Senza nascondersi dietro uno sci, infine, ci si aspettava l’oro in discesa libera da Sofia Goggia. Se era “normale e naturale” chiederglielo, è perché questa è la portata del suo talento. In questa stagione di Coppa del Mondo ha vinto quattro discese su sei e in un’altra è arrivata seconda. A dicembre, giusto per continuare ad aggiornare l’incredibile lista di infortuni da cui ha recuperato con tempistiche aliene, durante la prima di due discese libere consecutive a St. Moritz si rompe la mano. Arriva comunque seconda, corre a Milano ad operarsi, torna a St. Moritz e con una fasciatura vistosa alla mano stravince la discesa del giorno dopo.

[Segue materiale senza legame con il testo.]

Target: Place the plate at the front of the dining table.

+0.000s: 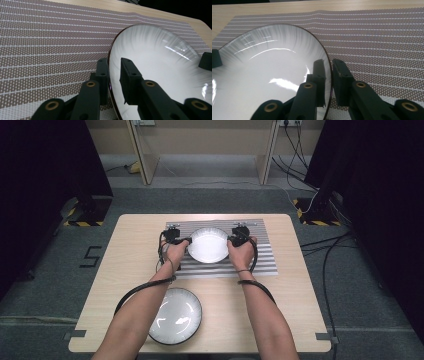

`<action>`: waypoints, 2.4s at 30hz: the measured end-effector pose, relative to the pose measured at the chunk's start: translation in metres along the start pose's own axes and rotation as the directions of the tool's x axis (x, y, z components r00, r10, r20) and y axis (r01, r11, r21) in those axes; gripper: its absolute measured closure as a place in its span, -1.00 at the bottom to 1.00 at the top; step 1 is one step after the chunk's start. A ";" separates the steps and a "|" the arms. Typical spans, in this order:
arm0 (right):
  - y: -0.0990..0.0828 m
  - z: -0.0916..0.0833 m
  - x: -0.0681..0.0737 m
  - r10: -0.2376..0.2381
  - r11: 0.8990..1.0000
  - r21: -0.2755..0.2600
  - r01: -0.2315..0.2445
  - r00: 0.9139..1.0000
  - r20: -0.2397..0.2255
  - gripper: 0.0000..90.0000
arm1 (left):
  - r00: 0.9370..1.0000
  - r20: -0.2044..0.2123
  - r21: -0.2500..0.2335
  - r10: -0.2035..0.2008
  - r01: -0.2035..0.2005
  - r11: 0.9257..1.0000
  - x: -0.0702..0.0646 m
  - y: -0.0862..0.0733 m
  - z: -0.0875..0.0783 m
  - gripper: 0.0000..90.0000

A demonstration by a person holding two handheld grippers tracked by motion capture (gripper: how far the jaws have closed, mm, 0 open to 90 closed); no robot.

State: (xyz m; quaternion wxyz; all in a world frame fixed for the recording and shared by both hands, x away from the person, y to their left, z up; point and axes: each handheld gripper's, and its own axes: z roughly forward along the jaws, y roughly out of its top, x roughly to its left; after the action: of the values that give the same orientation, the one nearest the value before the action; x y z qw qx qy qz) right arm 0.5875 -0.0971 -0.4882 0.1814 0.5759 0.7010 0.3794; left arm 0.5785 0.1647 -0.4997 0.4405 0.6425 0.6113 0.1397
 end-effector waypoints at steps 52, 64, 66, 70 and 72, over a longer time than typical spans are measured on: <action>-0.019 -0.075 -0.025 -0.062 0.991 -0.116 0.063 0.998 0.014 0.17 | 0.993 0.075 -0.157 0.092 -0.079 0.984 0.010 0.010 -0.080 -0.29; -0.042 -0.099 -0.045 -0.055 0.991 -0.123 0.057 0.998 0.020 0.13 | 0.988 0.045 -0.179 0.145 -0.135 0.975 0.042 -0.010 -0.124 -0.29; -0.045 -0.104 -0.047 -0.061 0.990 -0.127 0.064 0.998 0.026 0.13 | 0.988 0.039 -0.184 0.146 -0.137 0.973 0.048 -0.015 -0.131 -0.29; -0.051 -0.113 -0.050 -0.065 0.989 -0.131 0.068 0.998 0.027 0.13 | 0.989 0.031 -0.199 0.144 -0.135 0.971 0.057 -0.024 -0.143 -0.29; -0.054 -0.118 -0.052 -0.063 0.989 -0.133 0.066 0.998 0.027 0.13 | 0.989 0.027 -0.205 0.147 -0.138 0.969 0.061 -0.027 -0.149 -0.29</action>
State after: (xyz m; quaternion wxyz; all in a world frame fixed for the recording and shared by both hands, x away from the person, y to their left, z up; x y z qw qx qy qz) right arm 0.4843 -0.1866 -0.4614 0.2400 0.5438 0.6901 0.4130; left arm 0.4669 0.2750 -0.4560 0.5052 0.6392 0.5369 0.2192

Dare mezzo secondo a tutte sostanzialmente senza una mano: la storia di Goggia è piena di queste circostanze al limite. Per citarne un’altra, si è tolta quattro siringhe di liquido dalle ginocchia, da metà gennaio. L’avvicinamento di Goggia alla discesa mondiale, inoltre, come la condizione psicologica di tutta nazionale azzurra e di gran parte del circo bianco, è funestato da una notizia terribile: a 37 anni è morta Elena Fanchini, argento ai Mondiali di Bormio 2005 e per anni amatissimo membro delle nazionali di velocità. «Quando sono tornata in camera ho pianto per tre ore, non riuscivo a smettere» ha confessato Goggia dopo l’ultima sessione di prove di discesa.

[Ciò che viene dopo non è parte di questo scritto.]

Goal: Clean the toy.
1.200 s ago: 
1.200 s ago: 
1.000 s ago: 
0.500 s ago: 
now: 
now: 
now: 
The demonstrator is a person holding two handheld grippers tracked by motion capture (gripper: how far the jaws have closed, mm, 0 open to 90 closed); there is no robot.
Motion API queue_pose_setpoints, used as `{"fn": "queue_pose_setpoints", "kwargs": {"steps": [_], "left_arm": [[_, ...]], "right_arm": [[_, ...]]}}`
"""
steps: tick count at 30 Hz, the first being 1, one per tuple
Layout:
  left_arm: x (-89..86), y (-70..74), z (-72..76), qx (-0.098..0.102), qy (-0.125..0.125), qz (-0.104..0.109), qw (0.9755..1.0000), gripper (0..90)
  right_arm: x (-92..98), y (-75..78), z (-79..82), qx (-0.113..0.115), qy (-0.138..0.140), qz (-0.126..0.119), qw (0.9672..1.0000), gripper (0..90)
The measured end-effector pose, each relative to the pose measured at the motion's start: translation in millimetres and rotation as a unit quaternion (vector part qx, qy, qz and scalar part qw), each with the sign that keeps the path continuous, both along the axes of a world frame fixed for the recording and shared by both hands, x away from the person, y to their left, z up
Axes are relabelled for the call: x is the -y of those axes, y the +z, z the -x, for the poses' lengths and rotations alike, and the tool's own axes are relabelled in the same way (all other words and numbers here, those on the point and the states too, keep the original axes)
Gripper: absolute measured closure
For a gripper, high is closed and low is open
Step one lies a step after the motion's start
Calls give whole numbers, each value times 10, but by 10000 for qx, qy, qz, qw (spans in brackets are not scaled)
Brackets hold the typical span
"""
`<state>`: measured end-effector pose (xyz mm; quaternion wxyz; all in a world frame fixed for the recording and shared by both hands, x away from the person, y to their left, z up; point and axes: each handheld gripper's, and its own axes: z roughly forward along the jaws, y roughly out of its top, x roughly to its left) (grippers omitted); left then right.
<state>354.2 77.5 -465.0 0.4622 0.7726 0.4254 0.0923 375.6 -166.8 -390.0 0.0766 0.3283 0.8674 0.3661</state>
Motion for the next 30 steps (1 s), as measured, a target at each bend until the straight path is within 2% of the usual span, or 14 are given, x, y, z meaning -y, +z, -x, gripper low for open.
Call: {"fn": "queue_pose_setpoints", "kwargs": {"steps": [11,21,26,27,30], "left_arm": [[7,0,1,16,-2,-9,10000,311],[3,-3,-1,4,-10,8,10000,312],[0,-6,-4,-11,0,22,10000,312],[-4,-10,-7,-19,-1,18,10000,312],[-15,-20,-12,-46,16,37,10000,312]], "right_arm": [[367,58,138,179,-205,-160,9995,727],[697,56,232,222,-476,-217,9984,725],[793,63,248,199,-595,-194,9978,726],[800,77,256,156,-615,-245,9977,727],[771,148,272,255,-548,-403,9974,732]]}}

I tempi delle prove non sono male, ma Sofia è caduta tre volte ad alta velocità nel mese di gennaio: cadute che «eccome se si sentono, sia nel corpo, sia nell’anima». Forse per questi motivi, forse per altro, Goggia non è mai sembrata trovare il feeling nella prova iridata. Prima delle favorite a scendere, non è perfetta nemmeno nella prima parte che si addice alle sue caratteristiche. Su un paio di dossi prende brutti rimbalzi, all’ingresso sul muro uno sci spigola, il piede sinistro si alza e travolge una porta. È un’inforcata, si capirà dopo un paio di replay: squalifica. La più forte discesista italiana non ha mai vinto una medaglia ai Mondiali in discesa: «Macché maledizione mondiale» taglia corto. È consapevole del fatto che «tutti si aspettavano che la Goggia vincesse», ma una gara secca, nello sci, è così. O la va o la spacca. Goggia è la più esaltante sciatrice in attività quando vince: ogni tanto può pure andar male.